What you will do: Output range, inclusive: from the line containing "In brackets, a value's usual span" to the line containing "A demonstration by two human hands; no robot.". Restate those lines from the data below word for word and only those.

Records supplied:
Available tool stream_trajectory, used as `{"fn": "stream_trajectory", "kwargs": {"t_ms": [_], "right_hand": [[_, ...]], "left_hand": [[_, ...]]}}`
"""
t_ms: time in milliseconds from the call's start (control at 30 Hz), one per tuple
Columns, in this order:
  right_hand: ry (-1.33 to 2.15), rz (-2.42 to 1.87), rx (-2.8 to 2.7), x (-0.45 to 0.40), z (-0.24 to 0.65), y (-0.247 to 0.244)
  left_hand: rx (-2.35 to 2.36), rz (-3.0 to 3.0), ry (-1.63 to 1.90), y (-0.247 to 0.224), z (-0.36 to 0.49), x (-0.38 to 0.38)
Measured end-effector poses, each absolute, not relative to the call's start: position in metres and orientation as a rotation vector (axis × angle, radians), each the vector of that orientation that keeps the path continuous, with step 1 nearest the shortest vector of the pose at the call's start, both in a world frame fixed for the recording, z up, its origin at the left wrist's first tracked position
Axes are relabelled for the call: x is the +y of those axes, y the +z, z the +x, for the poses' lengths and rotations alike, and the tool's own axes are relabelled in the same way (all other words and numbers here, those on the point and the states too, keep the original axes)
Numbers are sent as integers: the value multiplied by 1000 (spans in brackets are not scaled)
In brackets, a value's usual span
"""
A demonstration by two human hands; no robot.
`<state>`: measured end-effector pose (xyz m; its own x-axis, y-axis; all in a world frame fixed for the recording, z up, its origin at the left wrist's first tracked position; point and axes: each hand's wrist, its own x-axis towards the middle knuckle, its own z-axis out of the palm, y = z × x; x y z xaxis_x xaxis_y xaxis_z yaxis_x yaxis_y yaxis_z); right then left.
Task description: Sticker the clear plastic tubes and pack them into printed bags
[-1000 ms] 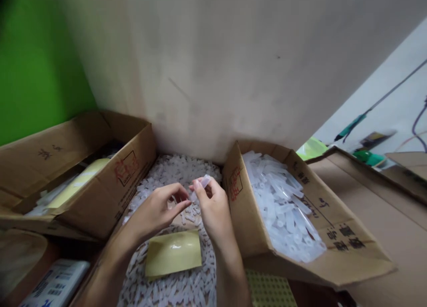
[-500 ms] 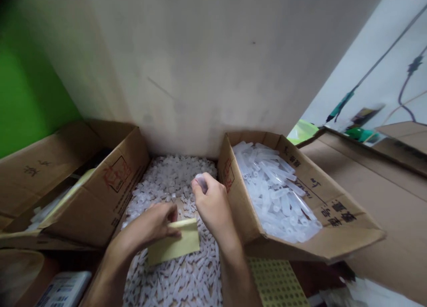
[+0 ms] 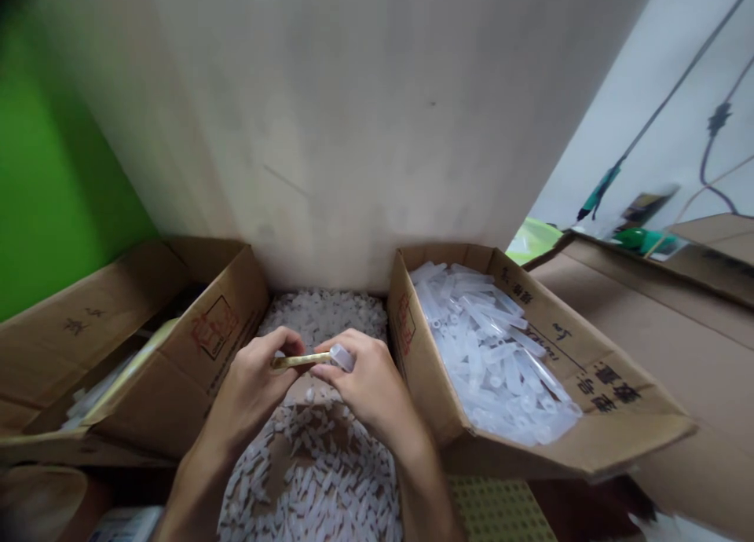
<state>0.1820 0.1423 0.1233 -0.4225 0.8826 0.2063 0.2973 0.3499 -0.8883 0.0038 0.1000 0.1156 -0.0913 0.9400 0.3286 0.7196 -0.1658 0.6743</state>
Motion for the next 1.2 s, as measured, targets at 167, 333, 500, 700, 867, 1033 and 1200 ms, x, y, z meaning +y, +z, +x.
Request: {"fn": "stream_trajectory", "kwargs": {"t_ms": [167, 333, 500, 700, 867, 1033, 1200], "right_hand": [[1006, -1018, -1825, 143, 183, 126], [1064, -1034, -1737, 142, 182, 127], [1008, -1058, -1709, 143, 181, 125], [941, -1009, -1750, 145, 183, 122], [883, -911, -1837, 145, 182, 120], [853, -901, -1890, 143, 180, 120], [796, -905, -1995, 142, 181, 120]], "left_hand": [[1644, 1828, 1134, 117, 5, 100], [1608, 1810, 1194, 121, 6, 99], [1530, 1792, 1243, 119, 5, 100], [1409, 1840, 1385, 117, 4, 100], [1380, 1851, 1361, 120, 4, 99], [1378, 1852, 1280, 121, 0, 97], [1365, 1815, 1216, 121, -2, 97]]}}
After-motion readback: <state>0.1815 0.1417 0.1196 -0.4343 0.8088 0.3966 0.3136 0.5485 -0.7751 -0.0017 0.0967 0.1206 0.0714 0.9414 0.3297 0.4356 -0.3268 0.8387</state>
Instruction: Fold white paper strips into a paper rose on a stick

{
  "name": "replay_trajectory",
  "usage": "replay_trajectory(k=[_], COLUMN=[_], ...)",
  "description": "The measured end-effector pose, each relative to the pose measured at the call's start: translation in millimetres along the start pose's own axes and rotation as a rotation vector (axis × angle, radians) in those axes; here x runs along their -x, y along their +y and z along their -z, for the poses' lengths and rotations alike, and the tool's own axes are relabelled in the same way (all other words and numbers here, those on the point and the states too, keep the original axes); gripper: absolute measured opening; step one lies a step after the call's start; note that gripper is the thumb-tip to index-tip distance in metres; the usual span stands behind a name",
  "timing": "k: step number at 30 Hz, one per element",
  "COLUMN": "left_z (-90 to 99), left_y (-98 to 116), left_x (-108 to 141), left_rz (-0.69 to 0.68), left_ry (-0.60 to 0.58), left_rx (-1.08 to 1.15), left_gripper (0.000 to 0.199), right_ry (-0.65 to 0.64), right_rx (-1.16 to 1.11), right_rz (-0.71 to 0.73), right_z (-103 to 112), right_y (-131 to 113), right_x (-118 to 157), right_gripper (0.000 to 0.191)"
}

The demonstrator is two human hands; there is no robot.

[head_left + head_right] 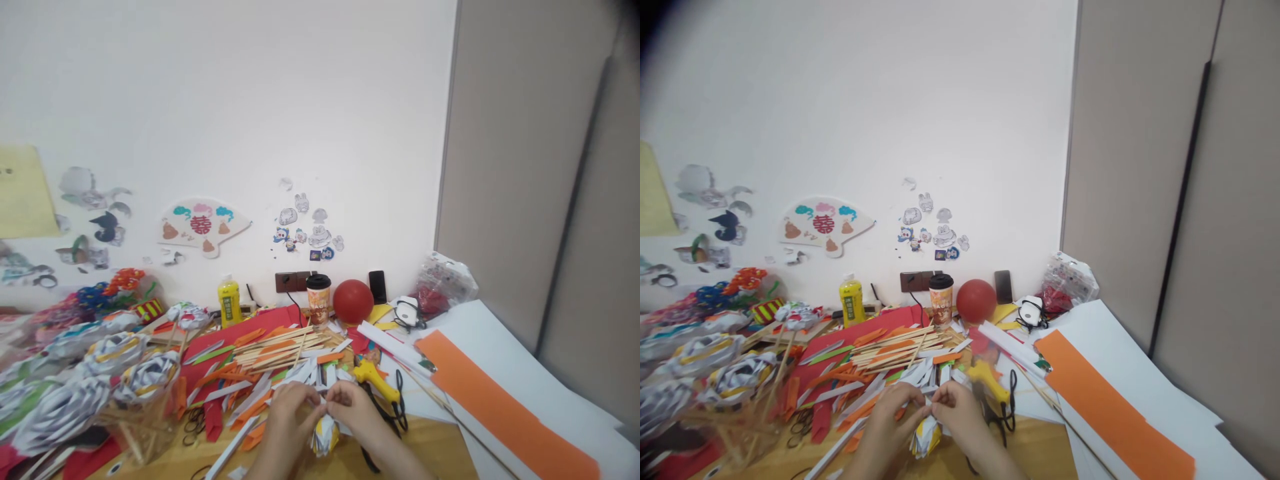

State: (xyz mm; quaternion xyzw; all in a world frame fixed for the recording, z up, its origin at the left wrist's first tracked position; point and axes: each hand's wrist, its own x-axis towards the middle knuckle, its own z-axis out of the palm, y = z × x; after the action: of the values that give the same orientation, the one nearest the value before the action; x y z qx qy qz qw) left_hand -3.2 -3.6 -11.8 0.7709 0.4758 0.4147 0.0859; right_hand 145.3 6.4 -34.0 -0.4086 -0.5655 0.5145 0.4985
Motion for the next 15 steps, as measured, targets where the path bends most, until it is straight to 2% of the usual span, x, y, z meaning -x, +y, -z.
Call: replay_trajectory(k=[15], left_z=[-1.3], left_y=[-2.7], left_x=[-0.2], left_rz=[0.026], left_ry=[-0.009], left_rx=[-0.014], left_gripper=[0.013], right_ry=[-0.005], right_rx=[-0.007], right_rz=[0.009], right_z=[1.1], right_y=[6.3], right_x=[-3.5], right_gripper=[0.018])
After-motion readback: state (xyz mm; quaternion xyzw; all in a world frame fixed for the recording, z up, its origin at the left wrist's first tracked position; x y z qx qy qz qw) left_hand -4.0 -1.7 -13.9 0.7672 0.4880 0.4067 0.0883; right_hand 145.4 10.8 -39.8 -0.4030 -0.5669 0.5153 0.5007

Task result:
In brackets, a value's usual span
"""
A demonstration by two human hands; no robot.

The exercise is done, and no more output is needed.